Search the material for the word "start" and copy each line that holds it.
*** Begin section ***
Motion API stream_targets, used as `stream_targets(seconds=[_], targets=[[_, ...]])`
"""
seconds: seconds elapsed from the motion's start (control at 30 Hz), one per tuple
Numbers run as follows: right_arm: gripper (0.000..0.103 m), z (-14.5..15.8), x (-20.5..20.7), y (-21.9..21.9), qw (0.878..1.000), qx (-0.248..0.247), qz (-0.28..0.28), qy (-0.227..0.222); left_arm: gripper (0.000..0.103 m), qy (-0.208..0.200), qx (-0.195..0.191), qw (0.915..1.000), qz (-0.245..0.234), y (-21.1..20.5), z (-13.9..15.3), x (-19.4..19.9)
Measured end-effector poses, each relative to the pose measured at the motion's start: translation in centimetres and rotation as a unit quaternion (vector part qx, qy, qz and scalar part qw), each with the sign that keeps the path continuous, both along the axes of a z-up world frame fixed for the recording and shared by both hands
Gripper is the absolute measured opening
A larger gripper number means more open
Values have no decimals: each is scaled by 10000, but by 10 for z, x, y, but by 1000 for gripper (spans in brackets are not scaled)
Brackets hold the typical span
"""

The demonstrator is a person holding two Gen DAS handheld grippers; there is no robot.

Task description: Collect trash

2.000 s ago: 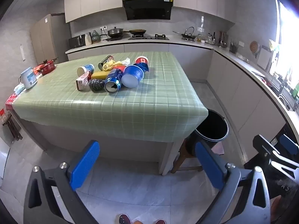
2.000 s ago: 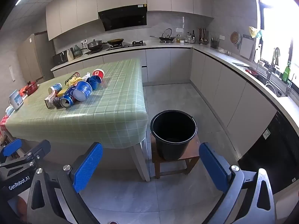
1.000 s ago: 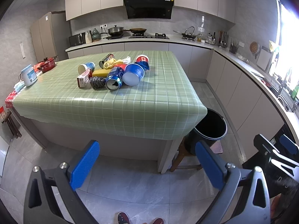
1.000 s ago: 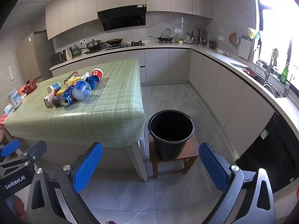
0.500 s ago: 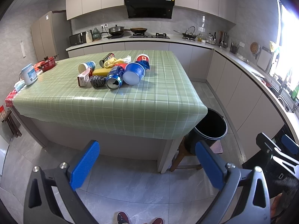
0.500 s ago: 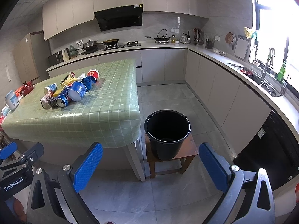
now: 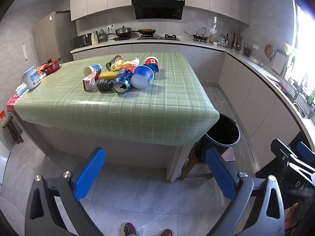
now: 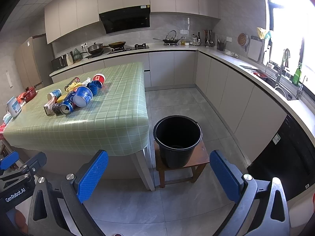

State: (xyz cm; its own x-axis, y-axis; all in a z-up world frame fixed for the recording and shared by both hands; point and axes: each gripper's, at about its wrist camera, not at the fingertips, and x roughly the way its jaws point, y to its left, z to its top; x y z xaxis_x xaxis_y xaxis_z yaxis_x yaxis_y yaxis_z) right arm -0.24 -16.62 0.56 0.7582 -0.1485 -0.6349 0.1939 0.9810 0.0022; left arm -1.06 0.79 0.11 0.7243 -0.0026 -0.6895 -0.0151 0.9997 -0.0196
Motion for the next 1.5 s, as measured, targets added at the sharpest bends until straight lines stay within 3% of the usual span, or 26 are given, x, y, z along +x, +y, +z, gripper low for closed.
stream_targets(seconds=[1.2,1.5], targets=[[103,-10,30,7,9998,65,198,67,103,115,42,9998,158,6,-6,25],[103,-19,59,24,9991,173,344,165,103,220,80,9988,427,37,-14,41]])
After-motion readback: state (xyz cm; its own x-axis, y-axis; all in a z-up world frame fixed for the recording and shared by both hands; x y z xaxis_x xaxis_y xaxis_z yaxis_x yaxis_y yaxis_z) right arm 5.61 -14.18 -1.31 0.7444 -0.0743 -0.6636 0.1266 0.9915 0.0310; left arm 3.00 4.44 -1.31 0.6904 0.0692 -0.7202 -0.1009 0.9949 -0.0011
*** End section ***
[RESPONSE BELOW]
seconds: seconds elapsed from the motion's start (control at 30 Hz), one per tuple
Measured end-effector poses, each relative to the pose measured at the motion's start: translation in centimetres and rotation as a unit quaternion (vector part qx, qy, qz and scalar part qw), each with the sign that keeps the path continuous, both along the axes of a z-up world frame fixed for the recording and shared by both hands

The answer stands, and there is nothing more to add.